If you’re like me, you’ve seen every episode of the documentary Tiger King on Netflix. As an animal lover and estate planning attorney, the show covered a lot of issues that interest me.
The biggest estate planning issue centered around the disappearance of Carole Baskin’s husband, Don. It struck a lot of people as highly unusual that Don, through his attorney in Costa Rica, executed a Power of Attorney that contained the following provision: This “power of attorney shall not be affected by any disability or disappearance.”
The main rationale behind a financial Power of Attorney is to name someone (your “agent”) to make financial and legal decisions on your behalf, particularly as a result of some unfortunate contingency. Disability is the most common situation.

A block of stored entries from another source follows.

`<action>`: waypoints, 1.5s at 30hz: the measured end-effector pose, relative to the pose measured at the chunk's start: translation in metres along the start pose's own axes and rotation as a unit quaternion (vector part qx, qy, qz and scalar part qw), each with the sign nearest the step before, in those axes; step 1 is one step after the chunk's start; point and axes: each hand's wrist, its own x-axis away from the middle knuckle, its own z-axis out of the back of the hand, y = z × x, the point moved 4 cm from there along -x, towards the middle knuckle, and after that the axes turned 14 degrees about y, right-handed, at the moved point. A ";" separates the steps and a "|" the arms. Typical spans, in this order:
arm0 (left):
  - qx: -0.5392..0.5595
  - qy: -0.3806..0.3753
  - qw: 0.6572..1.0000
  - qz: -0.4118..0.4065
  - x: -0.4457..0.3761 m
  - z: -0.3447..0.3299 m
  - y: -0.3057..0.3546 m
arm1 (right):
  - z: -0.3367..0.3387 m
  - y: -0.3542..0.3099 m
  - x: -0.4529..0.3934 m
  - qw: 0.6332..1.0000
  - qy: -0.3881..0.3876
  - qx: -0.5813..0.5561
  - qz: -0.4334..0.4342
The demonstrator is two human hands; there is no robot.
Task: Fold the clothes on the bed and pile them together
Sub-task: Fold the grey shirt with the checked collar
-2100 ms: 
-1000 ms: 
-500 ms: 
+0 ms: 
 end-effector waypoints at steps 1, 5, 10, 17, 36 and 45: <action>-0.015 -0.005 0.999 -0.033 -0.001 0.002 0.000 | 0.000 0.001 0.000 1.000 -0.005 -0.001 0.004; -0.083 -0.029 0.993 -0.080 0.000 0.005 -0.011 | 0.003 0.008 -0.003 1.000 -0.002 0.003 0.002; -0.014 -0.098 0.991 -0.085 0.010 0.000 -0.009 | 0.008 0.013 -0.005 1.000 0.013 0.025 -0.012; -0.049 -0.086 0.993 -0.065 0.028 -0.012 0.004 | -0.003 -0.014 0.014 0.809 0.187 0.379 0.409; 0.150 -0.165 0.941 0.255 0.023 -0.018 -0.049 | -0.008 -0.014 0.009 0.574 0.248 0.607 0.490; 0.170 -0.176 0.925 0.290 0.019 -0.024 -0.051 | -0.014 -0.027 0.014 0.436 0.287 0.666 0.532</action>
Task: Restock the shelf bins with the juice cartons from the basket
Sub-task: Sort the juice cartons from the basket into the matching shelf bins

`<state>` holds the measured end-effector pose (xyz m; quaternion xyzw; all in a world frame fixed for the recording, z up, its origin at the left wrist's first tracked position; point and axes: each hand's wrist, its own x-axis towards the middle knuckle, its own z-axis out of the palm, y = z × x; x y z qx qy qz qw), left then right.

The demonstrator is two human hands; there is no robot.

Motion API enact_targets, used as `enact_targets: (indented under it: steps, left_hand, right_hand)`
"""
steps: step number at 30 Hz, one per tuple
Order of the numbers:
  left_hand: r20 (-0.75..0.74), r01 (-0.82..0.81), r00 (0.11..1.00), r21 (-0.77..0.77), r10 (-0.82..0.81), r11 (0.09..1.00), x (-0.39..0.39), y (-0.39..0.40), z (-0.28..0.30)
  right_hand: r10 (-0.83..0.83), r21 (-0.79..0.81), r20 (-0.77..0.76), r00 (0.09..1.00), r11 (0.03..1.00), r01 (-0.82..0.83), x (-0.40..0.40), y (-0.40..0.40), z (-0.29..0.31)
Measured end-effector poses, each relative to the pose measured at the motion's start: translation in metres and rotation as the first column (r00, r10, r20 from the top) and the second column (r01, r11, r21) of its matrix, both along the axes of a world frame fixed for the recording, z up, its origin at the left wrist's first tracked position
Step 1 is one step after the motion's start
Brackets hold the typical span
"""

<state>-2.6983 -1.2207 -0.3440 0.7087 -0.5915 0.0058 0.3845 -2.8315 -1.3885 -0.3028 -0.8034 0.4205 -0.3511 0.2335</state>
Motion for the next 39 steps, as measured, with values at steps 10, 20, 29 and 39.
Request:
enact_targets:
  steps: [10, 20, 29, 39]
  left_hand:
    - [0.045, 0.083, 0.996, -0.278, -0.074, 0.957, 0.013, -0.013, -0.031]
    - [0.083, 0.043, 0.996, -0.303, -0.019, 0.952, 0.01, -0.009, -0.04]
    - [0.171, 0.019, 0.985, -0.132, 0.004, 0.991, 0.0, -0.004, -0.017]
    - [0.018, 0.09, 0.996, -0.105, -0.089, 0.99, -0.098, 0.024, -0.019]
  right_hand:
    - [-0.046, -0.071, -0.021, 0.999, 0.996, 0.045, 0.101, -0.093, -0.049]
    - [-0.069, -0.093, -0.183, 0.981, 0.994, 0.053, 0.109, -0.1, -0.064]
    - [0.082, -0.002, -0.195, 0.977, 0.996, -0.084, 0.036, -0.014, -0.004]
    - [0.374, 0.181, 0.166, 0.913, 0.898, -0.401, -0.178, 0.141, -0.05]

The “or disappearance” language in Don’s Power of Attorney disturbed a lot of viewers, considering Don eventually did disappear. Moreover, his disappearance has not been solved. It troubled Don’s attorney in Florida, Joseph Fritz, who said “I have, in 37 years, never seen it say ‘or disappearance,’ never have. In that respect this is terribly unusual.”
I’m not here to insert my theory about Don’s disappearance. However, such language is not terribly unusual.
In fact, the Uniform Power of Attorney Act—which has been adopted by Maryland and Virginia—defines “incapacity” to mean not only mental impairment, but also when an individual is “missing.” If your Power of Attorney is effective upon your incapacity, both Virginia and Maryland refer to the statutory definition of that term.
The D.C. Code uses the term “disappeared” in various provisions relating to Powers of Attorney and Conservatorship. The D.C. Bar even offers a template for attorneys to use to name an agent to manage their law firm. The Bar’s template uses the following language: “I intend by this instrument to create a Durable Special Power of Attorney . . . in the event of my disappearance, disability, incapacity, incompetence, or inability to act on my own behalf.”
Powers of Attorney are most commonly used if you’re mentally or physically impaired. For example: if you’re sick in the hospital, your agent could tap into your checking account to pay your hospital bills.
I like to offer a somewhat less morbid example to clients: if you’re trekking the mountains of the Himalayas and decide you want to extend your vacation, your agent could make sure your utilities get paid back home, and they could wire you money from your checking account to pay for your hotel stay.
Of course, if you decide to turn your vacation into a decade-long sabbatical without telling anyone, you might be deemed to have “disappeared.” With a proper Power of Attorney, your agent could manage your affairs in your absence.